### DATA PROVIDED:

◇ ◇ ◇

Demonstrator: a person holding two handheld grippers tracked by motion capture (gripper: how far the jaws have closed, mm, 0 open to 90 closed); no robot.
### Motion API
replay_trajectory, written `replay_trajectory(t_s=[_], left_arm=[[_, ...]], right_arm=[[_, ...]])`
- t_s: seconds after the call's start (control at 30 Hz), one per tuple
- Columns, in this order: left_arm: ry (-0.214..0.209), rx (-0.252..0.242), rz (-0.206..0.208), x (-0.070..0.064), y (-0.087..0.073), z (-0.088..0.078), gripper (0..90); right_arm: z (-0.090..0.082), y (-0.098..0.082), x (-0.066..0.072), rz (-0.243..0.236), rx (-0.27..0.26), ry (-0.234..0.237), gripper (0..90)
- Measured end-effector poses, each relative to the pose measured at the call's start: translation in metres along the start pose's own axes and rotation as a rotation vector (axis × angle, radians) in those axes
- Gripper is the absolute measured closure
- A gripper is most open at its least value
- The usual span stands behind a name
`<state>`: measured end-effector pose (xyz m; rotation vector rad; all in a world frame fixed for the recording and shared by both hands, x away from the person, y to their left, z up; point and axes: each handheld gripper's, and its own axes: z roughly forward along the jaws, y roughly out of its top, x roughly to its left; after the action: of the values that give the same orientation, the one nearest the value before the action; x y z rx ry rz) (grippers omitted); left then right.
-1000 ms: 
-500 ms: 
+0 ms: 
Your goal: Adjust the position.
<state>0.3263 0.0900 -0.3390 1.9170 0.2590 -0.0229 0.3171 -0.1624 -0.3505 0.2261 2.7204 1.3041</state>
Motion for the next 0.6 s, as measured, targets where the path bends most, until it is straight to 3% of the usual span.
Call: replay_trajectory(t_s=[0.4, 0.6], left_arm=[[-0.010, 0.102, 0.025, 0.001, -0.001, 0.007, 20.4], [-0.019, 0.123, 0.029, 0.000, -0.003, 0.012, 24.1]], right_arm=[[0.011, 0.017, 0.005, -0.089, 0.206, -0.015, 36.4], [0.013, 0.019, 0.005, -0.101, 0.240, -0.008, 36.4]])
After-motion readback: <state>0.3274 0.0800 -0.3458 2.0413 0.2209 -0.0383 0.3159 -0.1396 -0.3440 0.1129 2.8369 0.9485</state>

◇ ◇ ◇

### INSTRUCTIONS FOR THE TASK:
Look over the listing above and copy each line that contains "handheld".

### RESPONSE TO THE EXERCISE:
Demonstrator: a person holding two handheld grippers tracked by motion capture (gripper: how far the jaws have closed, mm, 0 open to 90 closed); no robot.
`<state>`: measured end-effector pose (xyz m; rotation vector rad; all in a world frame fixed for the recording and shared by both hands, x away from the person, y to their left, z up; point and axes: each handheld gripper's, and its own axes: z roughly forward along the jaws, y roughly out of its top, x roughly to its left; after the action: of the values that give the same orientation, the one nearest the value before the action; x y z rx ry rz) (grippers omitted); left then right.

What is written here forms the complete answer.